Apart from government policies, Non-Governmental Organizations (NGOs) help ease the situation too. One of them is Sarvodaya. Sarvodaya is Sri Lanka's largest NGO, which includes many other divisional units dedicated to different development projects. Sarvodaya Economic Empowerment Development Services (SEEDS) began its operation as a separate division in 1986 and now reaches 18 of Sri Lanka's 25 districts. SEEDS is responsible for building the economic capacity of the poorest groups within the communities. Its aim is to stimulate an attitude of entrepreneurship, innovation, thrift and sustainable development in the rural areas.

Although SEEDS does not directly deal with the lack of physical infrastructure in rural areas, i.e. development plans in building roads, bridges, etc., it has helped people in rural areas to be a financially independent and improved livelihood, which in turn helps reduce rural poverty. It hopes that through their aid, villages can become self-governed and capable of serving their community's economic and social needs.

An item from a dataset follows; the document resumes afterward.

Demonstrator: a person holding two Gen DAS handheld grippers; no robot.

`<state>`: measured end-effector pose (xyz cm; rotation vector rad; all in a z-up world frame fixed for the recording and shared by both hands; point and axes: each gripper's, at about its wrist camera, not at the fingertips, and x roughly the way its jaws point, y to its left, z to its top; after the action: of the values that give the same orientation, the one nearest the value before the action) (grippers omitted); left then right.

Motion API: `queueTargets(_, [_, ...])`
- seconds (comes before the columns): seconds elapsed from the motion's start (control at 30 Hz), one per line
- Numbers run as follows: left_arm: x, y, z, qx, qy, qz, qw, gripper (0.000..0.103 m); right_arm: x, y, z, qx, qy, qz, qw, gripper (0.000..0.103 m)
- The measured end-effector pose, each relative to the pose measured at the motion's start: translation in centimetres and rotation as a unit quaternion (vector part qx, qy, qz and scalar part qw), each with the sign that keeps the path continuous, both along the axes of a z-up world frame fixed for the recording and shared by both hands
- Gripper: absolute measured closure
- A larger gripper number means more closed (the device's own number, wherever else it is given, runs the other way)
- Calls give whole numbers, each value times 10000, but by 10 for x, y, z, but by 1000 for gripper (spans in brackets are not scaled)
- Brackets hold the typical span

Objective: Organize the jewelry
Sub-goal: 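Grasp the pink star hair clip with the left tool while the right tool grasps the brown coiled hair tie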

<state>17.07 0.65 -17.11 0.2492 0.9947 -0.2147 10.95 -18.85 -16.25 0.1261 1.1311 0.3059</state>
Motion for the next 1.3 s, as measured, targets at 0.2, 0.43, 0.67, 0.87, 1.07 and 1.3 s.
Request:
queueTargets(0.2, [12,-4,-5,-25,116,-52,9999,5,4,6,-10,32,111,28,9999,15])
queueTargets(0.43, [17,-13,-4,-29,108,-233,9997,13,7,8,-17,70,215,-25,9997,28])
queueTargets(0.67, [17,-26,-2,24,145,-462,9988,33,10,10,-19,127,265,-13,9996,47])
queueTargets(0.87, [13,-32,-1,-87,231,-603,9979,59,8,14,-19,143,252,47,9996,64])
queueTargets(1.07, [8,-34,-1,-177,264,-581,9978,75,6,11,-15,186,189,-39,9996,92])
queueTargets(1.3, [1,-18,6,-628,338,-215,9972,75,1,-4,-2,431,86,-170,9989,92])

SEEDS provides saving and credit services for starting a small enterprise or to improve livelihood as well as non-financial services such as business counselling, training in technical skills and market information. It uses the village banking microfinance model to help the rural communities. Village banking treats the whole community as one unit and establishes semi-formal or formal institutions through which micro-finance is dispensed. The banks are run by their own people: they choose their members, elect their own officers, establish their own by-laws, distribute loans to individuals, and collect payments and savings. Their loans are backed, not by goods or property, but by moral collateral: the promise that the group stands behind each individual loan. Therefore, this is a means of ensuring that each individual will be disciplined in saving up to repay their own loans. 86% of SEEDS beneficiaries actually had functioning micro-enterprises. Statistics have shown that 51% of SEEDS beneficiaries showed increased revenues while 73% of them showed increased profits.

There are 1,129,344 members in these village banks, out of which 60% of the members are females. This in itself has empowered women as they are less dependent on others for their capital needs. They have more bargaining power within the households and thus need not feel as insecure as before. Secondly, they have guaranteed and sure access to capital thus removing uncertainty and permitting a confidential basis to stay in business and even expand. This is a major empowerment both socially and economically for these women, as this micro-finance model not only raises their level of productivity but also allows women to contribute to family income, leading to an overall reduction in poverty levels in the rural areas. Other than financial services, SEEDS has been able to integrate spiritual revival, social change and economic development. It has helped restore a person's sense of pride and self-esteem, as well as that of the village community. The earlier feeling of humiliation and of powerlessness vanishes with the collective sense that is generated.